Now, when you click on the button, the web page/URL that is entered in the first cell is to be read out for further use.
By right-clicking on the button and selecting “Assign Macro…”, you then assign the VBA function to be executed to the button. In this case the function is called “BtnReadWebsite_Click”.
In the dialog that opens, you can select the SUB-method that reads the HTML code of the web page.
VBA code for scraping URL
To read the content of a web page, use the following VBA code in the VBA editor:
Sub BtnReadWebsite_Click()
Dim url As String
url = Cells(1, 1).Value
URL_Load url
End Sub
Private Sub URL_Load(ByVal sURL As String)
Dim appInternetExplorer As Object
Dim htmlTxt As String
Set appInternetExplorer = CreateObject("InternetExplorer.Application")
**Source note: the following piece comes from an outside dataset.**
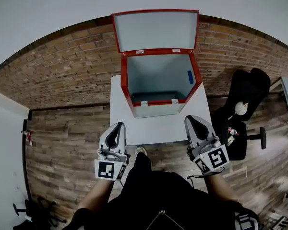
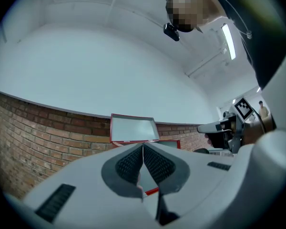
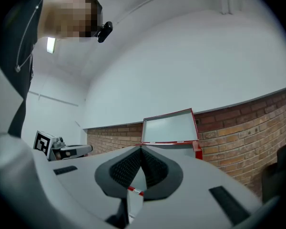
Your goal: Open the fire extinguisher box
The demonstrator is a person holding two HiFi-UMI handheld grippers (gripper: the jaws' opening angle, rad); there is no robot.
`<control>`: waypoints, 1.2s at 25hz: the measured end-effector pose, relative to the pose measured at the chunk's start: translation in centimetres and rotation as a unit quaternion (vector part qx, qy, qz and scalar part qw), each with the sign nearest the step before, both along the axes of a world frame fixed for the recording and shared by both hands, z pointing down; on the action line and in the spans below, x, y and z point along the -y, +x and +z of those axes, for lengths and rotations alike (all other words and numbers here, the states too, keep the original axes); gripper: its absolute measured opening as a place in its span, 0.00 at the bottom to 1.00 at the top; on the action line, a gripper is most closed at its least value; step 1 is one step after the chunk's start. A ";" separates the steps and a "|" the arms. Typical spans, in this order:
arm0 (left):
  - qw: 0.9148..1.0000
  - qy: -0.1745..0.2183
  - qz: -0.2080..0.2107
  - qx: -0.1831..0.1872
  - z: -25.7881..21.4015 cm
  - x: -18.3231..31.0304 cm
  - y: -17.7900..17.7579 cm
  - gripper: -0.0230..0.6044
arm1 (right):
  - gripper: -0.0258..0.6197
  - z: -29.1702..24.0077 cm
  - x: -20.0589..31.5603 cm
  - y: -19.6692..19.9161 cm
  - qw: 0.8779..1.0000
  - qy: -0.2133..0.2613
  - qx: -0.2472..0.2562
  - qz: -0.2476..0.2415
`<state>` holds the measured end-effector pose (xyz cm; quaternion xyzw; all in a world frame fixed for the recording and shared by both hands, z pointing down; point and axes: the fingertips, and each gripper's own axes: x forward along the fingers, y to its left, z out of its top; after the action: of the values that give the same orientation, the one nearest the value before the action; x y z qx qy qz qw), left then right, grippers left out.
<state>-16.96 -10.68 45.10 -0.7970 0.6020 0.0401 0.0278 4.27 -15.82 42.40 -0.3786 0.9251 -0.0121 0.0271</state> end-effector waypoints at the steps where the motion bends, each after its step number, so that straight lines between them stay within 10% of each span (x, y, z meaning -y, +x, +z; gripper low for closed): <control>1: 1.000 -0.003 -0.007 -0.003 0.3 -0.9 0.8 0.12 | 0.07 0.6 -0.7 0.7 1.000 -0.004 -0.002 -0.002; 16: 0.999 -0.039 -0.027 0.008 1.4 -15.3 11.7 0.12 | 0.07 6.4 -14.6 6.6 0.994 -0.095 -0.034 -0.052; 30: 0.998 -0.059 -0.021 0.022 1.8 -18.0 7.5 0.12 | 0.07 3.1 -18.1 1.1 0.997 -0.052 -0.048 -0.024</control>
<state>-9.49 7.28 46.91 -0.7854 0.6188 -0.0132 -0.0054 5.41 2.33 45.54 -0.3573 0.9322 -0.0430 -0.0377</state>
appInternetExplorer.navigate sURL
Do: Loop Until appInternetExplorer.Busy = False
Do: Loop Until appInternetExplorer.Busy = False
htmlTxt = appInternetExplorer.document.DocumentElement.outerHTML
Debug.Print htmlTxt
Set appInternetExplorer = Nothing
Close
'Do something here with html source code: parse, output, save,...
MsgBox "The text was read out!!"
End Sub
In the first Sub-routine the internet address is read from the Excel cell and passed to the URL_Load function.
The URL_Load function then creates an Internet Explorer instance that loads the web page. The “Loop” functions are used to bridge the time needed for loading the web page.
Via appInternetExplorer.document.DocumentElement.outerHTML the assignment of the read HTML code takes place.
Now you can use the string variable “htmlText” to process the text, e.g on position of the comment. In the example here the text is printed via Debug.Print in the direct window of the VBA editor. But you can also add the text to the clipboard or paste it into a concrete Excel cell.
In most cases it will be necessary to parse the source code of the web page, because you need only a specific information from the web page.